**TO DO**
Nothing but the lines from the one containing "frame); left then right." through the final line of the listing should appear in the answer, each exactly as written.
START DATA SHOWN
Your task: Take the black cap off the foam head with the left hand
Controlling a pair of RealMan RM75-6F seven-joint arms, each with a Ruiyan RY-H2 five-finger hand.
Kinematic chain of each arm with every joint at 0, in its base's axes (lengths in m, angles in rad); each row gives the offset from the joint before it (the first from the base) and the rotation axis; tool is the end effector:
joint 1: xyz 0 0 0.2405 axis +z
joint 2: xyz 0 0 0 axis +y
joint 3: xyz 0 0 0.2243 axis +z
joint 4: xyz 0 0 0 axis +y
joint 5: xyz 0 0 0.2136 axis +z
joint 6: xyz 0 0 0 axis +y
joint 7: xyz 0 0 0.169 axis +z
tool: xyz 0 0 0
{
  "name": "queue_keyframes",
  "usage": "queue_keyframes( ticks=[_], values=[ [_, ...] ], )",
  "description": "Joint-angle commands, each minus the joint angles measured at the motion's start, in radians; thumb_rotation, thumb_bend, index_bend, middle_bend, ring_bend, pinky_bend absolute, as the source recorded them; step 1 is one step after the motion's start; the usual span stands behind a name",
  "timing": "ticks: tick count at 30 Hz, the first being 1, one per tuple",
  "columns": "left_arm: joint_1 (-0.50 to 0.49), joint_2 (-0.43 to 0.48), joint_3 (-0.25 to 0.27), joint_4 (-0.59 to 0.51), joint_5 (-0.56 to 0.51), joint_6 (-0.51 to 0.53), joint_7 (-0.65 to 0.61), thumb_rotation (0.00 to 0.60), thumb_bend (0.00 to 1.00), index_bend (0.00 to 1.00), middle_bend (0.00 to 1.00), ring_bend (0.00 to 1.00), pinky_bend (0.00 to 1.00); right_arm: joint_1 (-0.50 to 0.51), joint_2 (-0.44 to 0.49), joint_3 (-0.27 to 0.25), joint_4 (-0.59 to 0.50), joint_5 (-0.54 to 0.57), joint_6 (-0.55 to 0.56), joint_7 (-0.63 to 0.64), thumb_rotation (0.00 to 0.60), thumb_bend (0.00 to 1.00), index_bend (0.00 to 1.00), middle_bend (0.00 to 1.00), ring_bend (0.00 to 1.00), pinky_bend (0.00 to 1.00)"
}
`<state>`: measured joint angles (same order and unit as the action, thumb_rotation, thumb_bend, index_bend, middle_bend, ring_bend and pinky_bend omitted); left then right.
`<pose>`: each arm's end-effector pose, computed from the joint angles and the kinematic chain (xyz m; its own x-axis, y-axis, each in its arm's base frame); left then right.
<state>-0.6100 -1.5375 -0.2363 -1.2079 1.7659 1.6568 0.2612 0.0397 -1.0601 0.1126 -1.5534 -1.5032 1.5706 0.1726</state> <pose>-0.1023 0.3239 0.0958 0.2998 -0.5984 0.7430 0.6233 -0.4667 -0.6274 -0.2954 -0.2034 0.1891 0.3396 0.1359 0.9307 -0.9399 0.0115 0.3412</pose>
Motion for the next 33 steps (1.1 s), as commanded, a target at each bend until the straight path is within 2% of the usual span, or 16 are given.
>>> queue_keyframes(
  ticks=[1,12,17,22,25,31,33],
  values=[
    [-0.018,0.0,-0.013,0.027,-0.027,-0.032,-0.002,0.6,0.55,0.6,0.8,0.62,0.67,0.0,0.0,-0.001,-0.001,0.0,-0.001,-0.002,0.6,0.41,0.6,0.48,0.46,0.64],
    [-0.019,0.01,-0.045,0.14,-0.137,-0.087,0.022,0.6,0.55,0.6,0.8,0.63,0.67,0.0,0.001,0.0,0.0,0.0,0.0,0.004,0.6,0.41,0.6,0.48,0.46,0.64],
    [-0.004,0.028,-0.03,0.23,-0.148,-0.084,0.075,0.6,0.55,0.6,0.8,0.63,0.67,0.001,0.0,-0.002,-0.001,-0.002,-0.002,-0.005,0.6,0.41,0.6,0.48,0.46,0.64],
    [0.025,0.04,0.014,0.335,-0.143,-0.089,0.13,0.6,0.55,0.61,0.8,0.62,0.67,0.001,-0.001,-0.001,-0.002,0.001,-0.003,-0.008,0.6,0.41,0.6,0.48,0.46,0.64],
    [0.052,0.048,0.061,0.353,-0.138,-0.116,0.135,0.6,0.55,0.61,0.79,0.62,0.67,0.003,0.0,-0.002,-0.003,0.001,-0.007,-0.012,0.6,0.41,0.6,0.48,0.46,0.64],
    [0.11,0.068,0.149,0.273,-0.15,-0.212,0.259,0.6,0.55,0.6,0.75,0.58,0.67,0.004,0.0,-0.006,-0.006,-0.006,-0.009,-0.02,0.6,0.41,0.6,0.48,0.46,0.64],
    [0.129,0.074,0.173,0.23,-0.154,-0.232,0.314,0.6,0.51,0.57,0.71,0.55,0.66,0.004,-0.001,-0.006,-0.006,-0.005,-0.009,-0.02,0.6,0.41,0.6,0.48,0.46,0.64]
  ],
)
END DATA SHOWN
**EXERCISE RESULT**
`<pose>`: each arm's end-effector pose, computed from the joint angles and the kinematic chain (xyz m; its own x-axis, y-axis, each in its arm's base frame); left then right.
<state>-0.6100 -1.5375 -0.2363 -1.2079 1.7659 1.6568 0.2612 0.0397 -1.0601 0.1126 -1.5534 -1.5032 1.5706 0.1726</state> <pose>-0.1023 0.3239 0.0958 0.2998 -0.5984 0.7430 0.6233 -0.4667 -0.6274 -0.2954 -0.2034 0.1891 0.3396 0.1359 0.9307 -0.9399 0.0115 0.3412</pose>
Motion for the next 33 steps (1.1 s), as commanded, a target at each bend until the straight path is within 2% of the usual span, or 16 are given.
>>> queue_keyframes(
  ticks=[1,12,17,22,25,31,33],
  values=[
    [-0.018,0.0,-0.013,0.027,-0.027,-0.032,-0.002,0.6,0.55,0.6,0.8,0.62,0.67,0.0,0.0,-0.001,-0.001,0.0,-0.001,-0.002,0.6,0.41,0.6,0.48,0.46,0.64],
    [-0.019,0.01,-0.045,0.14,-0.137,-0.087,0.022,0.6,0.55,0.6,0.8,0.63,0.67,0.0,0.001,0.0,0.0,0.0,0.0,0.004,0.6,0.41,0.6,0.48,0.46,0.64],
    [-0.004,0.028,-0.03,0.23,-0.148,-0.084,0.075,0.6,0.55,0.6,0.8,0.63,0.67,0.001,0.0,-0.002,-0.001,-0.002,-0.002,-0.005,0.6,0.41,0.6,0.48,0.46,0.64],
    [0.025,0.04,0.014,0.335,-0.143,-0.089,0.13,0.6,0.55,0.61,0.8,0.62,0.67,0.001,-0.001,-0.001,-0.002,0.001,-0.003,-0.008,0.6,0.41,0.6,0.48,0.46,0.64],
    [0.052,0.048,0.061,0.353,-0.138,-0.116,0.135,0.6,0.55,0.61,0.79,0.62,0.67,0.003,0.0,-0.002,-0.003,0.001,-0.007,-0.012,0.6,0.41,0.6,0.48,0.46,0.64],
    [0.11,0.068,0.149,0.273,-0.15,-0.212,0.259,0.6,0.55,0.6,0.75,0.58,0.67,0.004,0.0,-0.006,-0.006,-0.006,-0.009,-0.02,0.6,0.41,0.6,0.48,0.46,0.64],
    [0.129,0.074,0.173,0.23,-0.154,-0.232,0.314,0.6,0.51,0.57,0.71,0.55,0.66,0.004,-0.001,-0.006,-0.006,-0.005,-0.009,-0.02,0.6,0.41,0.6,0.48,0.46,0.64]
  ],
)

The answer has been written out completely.